[WHAT THE TASK REQUIRES]:
Return the whole of the data exactly.

[RECORDS SHOWN]:
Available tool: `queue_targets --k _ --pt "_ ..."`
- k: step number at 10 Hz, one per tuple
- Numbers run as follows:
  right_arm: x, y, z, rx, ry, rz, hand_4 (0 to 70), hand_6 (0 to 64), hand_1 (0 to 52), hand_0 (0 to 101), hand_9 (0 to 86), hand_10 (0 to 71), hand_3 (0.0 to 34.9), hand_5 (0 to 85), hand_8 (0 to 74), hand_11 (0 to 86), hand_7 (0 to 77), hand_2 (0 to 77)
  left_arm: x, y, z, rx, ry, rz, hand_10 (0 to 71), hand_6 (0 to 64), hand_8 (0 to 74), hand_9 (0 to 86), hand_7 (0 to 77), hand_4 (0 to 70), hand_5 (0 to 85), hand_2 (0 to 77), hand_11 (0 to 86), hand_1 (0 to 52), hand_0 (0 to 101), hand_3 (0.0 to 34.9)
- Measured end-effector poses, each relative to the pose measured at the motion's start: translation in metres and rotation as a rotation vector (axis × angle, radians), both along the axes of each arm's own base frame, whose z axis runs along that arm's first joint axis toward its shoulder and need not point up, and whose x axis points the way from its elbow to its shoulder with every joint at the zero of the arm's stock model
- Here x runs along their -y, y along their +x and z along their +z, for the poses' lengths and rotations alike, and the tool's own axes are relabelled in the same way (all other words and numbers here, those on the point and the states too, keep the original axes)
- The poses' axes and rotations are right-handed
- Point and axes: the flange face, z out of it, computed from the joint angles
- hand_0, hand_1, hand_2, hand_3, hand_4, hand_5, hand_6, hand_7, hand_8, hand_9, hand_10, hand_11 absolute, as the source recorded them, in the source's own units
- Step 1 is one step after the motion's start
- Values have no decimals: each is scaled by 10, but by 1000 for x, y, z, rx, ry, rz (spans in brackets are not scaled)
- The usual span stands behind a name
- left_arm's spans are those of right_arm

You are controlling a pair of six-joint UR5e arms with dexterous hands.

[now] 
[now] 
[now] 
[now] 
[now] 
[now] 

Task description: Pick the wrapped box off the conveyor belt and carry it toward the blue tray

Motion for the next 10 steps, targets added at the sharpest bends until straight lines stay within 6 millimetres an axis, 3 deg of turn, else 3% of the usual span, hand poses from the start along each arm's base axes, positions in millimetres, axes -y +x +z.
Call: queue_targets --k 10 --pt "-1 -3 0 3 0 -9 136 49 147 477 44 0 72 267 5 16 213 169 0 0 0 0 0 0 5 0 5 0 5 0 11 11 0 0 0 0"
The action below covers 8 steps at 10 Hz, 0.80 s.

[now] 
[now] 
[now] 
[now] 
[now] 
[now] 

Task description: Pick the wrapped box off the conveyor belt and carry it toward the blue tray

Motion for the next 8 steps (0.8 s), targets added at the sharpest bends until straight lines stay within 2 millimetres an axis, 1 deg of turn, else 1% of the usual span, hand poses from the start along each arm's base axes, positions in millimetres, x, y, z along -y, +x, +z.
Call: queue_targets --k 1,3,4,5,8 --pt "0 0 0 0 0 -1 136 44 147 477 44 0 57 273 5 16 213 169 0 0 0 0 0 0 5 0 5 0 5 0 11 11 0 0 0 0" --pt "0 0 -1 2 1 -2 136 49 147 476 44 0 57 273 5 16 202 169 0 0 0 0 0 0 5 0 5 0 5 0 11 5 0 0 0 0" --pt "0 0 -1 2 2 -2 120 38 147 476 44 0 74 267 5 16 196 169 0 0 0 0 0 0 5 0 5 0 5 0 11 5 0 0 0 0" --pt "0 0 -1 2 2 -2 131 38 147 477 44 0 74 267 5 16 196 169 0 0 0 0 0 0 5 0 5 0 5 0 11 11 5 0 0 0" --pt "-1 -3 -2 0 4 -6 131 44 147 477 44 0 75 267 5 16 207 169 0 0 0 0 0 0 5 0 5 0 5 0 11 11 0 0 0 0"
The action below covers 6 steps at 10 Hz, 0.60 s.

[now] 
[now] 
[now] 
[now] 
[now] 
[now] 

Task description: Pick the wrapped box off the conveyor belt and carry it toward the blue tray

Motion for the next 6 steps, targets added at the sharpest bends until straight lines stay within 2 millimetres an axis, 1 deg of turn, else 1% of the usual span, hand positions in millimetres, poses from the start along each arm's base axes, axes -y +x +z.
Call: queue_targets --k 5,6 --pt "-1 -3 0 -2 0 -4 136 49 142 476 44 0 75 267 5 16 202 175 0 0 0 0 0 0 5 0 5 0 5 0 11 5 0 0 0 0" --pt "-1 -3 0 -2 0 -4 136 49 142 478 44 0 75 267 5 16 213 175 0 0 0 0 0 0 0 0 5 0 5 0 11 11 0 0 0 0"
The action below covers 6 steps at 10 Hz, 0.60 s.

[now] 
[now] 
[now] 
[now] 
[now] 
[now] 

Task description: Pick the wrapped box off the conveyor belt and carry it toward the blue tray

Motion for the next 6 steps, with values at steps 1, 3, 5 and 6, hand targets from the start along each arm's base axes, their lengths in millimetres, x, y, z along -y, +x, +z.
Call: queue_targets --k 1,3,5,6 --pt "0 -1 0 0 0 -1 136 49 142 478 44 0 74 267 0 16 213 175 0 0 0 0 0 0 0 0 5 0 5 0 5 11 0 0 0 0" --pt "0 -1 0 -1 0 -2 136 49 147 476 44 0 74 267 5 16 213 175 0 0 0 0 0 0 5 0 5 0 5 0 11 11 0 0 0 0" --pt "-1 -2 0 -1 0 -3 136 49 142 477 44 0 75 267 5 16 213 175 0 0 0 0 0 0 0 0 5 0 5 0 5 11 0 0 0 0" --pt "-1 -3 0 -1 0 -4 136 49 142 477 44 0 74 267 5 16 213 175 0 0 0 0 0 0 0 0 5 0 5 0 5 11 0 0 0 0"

[EXPECTED ANSWER]:
Available tool: `queue_targets --k _ --pt "_ ..."`
- k: step number at 10 Hz, one per tuple
- Numbers run as follows:
  right_arm: x, y, z, rx, ry, rz, hand_4 (0 to 70), hand_6 (0 to 64), hand_1 (0 to 52), hand_0 (0 to 101), hand_9 (0 to 86), hand_10 (0 to 71), hand_3 (0.0 to 34.9), hand_5 (0 to 85), hand_8 (0 to 74), hand_11 (0 to 86), hand_7 (0 to 77), hand_2 (0 to 77)
  left_arm: x, y, z, rx, ry, rz, hand_10 (0 to 71), hand_6 (0 to 64), hand_8 (0 to 74), hand_9 (0 to 86), hand_7 (0 to 77), hand_4 (0 to 70), hand_5 (0 to 85), hand_2 (0 to 77), hand_11 (0 to 86), hand_1 (0 to 52), hand_0 (0 to 101), hand_3 (0.0 to 34.9)
- Measured end-effector poses, each relative to the pose measured at the motion's start: translation in metres and rotation as a rotation vector (axis × angle, radians), both along the axes of each arm's own base frame, whose z axis runs along that arm's first joint axis toward its shoulder and need not point up, and whose x axis points the way from its elbow to its shoulder with every joint at the zero of the arm's stock model
- Here x runs along their -y, y along their +x and z along their +z, for the poses' lengths and rotations alike, and the tool's own axes are relabelled in the same way (all other words and numbers here, those on the point and the states too, keep the original axes)
- The poses' axes and rotations are right-handed
- Point and axes: the flange face, z out of it, computed from the joint angles
- hand_0, hand_1, hand_2, hand_3, hand_4, hand_5, hand_6, hand_7, hand_8, hand_9, hand_10, hand_11 absolute, as the source recorded them, in the source's own units
- Step 1 is one step after the motion's start
- Values have no decimals: each is scaled by 10, but by 1000 for x, y, z, rx, ry, rz (spans in brackets are not scaled)
- The usual span stands behind a name
- left_arm's spans are those of right_arm

You are controlling a pair of six-joint UR5e arms with dexterous hands.

[now] 
[now] 
[now] 
[now] 
[now] 
[now] 

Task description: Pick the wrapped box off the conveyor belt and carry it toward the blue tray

Motion for the next 10 steps, targets added at the sharpest bends until straight lines stay within 6 millimetres an axis, 3 deg of turn, else 3% of the usual span, hand poses from the start along each arm's base axes, positions in millimetres, axes -y +x +z.
Call: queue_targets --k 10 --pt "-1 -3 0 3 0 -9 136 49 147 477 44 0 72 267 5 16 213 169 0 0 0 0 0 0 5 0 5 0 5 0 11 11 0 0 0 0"
The action below covers 8 steps at 10 Hz, 0.80 s.

[now] 
[now] 
[now] 
[now] 
[now] 
[now] 

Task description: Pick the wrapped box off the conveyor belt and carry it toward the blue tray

Motion for the next 8 steps (0.8 s), targets added at the sharpest bends until straight lines stay within 2 millimetres an axis, 1 deg of turn, else 1% of the usual span, hand poses from the start along each arm's base axes, positions in millimetres, x, y, z along -y, +x, +z.
Call: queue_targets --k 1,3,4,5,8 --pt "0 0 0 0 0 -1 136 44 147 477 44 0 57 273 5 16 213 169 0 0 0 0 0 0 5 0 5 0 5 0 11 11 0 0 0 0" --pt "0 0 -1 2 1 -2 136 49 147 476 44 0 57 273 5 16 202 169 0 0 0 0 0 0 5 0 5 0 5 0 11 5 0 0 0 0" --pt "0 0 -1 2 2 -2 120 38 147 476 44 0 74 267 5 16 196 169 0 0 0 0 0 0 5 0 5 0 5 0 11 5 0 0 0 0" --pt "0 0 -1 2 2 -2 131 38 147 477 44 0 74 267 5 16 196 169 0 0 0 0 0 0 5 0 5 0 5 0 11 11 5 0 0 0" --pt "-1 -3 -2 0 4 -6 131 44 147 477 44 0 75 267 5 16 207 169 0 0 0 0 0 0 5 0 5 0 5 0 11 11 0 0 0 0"
The action below covers 6 steps at 10 Hz, 0.60 s.

[now] 
[now] 
[now] 
[now] 
[now] 
[now] 

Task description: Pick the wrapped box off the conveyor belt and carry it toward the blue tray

Motion for the next 6 steps, targets added at the sharpest bends until straight lines stay within 2 millimetres an axis, 1 deg of turn, else 1% of the usual span, hand positions in millimetres, poses from the start along each arm's base axes, axes -y +x +z.
Call: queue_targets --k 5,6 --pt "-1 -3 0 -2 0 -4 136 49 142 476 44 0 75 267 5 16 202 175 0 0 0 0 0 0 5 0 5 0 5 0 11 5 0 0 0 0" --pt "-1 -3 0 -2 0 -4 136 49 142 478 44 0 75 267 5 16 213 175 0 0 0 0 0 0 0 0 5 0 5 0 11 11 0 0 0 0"
The action below covers 6 steps at 10 Hz, 0.60 s.

[now] 
[now] 
[now] 
[now] 
[now] 
[now] 

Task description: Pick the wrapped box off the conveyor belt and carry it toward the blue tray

Motion for the next 6 steps, with values at steps 1, 3, 5 and 6, hand targets from the start along each arm's base axes, their lengths in millimetres, x, y, z along -y, +x, +z.
Call: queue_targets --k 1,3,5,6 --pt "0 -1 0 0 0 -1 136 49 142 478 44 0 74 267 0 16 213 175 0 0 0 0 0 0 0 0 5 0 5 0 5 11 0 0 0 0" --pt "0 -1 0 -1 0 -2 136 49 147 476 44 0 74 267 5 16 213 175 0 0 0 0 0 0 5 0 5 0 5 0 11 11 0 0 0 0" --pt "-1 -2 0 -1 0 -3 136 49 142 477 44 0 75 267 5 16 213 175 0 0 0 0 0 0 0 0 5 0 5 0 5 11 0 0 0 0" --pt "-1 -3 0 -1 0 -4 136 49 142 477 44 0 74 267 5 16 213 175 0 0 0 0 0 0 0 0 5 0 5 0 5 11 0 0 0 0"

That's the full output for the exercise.